Есть - и набирает силу - сетевой язык: причудливое сочетание всех вышеупомянутых в произвольных пропорциях плюс всякие там имхо, преведы и смайлики. Есть романы, написанные наполовину (или только) на нем - у Сони Адлер, Дмитрия Бавильского, Виктора Пелевина. А недавний однотомник писательницы в третьем поколении (и литературной скандалистки в первом) Анны Козловой называется "Превед победителю".

Ключевых моментов, на мой взгляд, три: 1) массированное вторжение англицизмов и в особенности американизмов, включая не только лексику, но и синтаксис; 2) мат; 3) блатная музыка. Необходимо учесть, что литература во всех трех случаях идет рука об руку с кинематографом (переводным, а в последние годы, начиная с "Брата", и отечественным) и телевидением.

Американизация языка - процесс всемирный и, по-видимому, необратимый. Во всяком случае, солженицынский "Словарь языкового расширения" не фурычит.

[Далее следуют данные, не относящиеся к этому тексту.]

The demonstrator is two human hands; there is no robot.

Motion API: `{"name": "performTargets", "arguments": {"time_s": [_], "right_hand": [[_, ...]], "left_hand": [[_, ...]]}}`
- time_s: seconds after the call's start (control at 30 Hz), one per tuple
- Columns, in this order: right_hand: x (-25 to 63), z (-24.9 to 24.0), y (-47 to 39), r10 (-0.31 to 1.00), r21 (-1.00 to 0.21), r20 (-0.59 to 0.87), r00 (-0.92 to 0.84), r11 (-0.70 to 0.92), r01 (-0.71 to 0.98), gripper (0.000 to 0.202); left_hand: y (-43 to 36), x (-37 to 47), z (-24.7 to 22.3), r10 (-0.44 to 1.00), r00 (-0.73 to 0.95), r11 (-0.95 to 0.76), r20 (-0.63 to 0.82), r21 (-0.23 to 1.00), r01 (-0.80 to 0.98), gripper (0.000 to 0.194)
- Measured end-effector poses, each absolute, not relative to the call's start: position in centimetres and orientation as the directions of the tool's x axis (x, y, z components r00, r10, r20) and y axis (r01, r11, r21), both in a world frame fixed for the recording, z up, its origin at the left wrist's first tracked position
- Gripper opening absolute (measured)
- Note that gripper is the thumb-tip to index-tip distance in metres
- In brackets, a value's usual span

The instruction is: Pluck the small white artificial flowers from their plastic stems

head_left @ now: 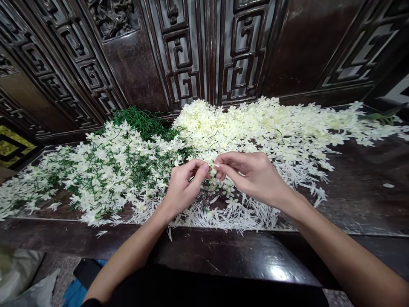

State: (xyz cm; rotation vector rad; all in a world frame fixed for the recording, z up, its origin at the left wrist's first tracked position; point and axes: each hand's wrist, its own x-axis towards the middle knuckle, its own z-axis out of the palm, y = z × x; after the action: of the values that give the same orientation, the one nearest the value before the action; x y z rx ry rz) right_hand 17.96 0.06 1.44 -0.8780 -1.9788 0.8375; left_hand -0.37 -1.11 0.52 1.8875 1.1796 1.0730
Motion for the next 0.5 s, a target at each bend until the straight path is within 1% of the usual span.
{"name": "performTargets", "arguments": {"time_s": [0.17, 0.23, 0.4, 0.5], "right_hand": [[18.1, 1.2, 0.1, 0.792, -0.759, 0.383, -0.476, 0.563, 0.326, 0.018], [18.1, 1.1, 0.1, 0.780, -0.735, 0.402, -0.479, 0.587, 0.339, 0.018], [18.1, 0.6, 0.3, 0.750, -0.678, 0.465, -0.470, 0.643, 0.356, 0.019], [18.1, 0.3, 0.3, 0.715, -0.635, 0.512, -0.477, 0.689, 0.350, 0.019]], "left_hand": [[-1.1, -0.3, 0.4, 0.934, 0.245, -0.335, 0.260, 0.875, 0.349, 0.020], [-1.1, -0.4, 0.5, 0.940, 0.245, -0.311, 0.238, 0.894, 0.324, 0.019], [-1.1, -0.4, 0.7, 0.944, 0.266, -0.254, 0.197, 0.947, 0.197, 0.017], [-1.1, -0.3, 0.8, 0.946, 0.260, -0.242, 0.192, 0.954, 0.178, 0.016]]}}
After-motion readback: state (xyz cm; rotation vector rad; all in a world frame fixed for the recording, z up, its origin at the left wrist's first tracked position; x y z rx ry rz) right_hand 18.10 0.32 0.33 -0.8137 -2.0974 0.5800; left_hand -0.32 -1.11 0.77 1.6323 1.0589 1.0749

Мат в сегодняшней прозе (и, кстати, поэзии) используется в двух качествах: как фиксация устной речи или потока сознания (мы матом не ругаемся, мы им разговариваем) и как самая живая, самая экспрессивная и наиболее открытая для словотворчества область языка. Явление это неоднозначно: одни писатели матерятся талантливо, другие нет; а матерятся все, потому что это стало модой. За мат (как и за "пропаганду наркотиков") и автор, и издатель могут угодить в тюрьму, но на практике этого, разумеется, не происходит. Разве что попадешь под раздачу.

А вот повсеместное распространение блатной музыки (очередной пример которой - в последнем предложении предыдущего абзаца), слившейся воедино уже не только с молодежным жаргоном, но и с повседневной речью - фактор целиком и полностью негативный, потому что ее употребление (и даже просто понимание) каким-то мистическим образом влечет за собой и приятие криминальной морали - закона, понятий и прочих прелестей. Разумеется, не напрямую, а исподволь и опосредованно, но от этого ничуть не менее эффективно.

Честного человека обманывают, а лоха кидают и разводят на бабки; убивать плохо, а мочить - нормально; плохо только сопли жевать или пыль глотать и т.д. Меж тем формула "человек - это стиль" реципрокна: говорящий так мало-помалу и вести себя начинает соответственно.

Другое дело, что и тут возникает пресловутый вопрос: "Что старше - яйцо или курица?" И, не исключено, всеобщее упоение блатной музыкой не столько подготавливает перемены общественной и индивидуальной морали, сколько их фиксирует.

Все это сугубо предварительные заметки; но, так или иначе, язык советской прозы умер; язык классической русской прозы забыт; а язык сегодняшней словесности выглядит, нравится нам это или нет, более или менее так. Со всеми втекающими и вытекающими.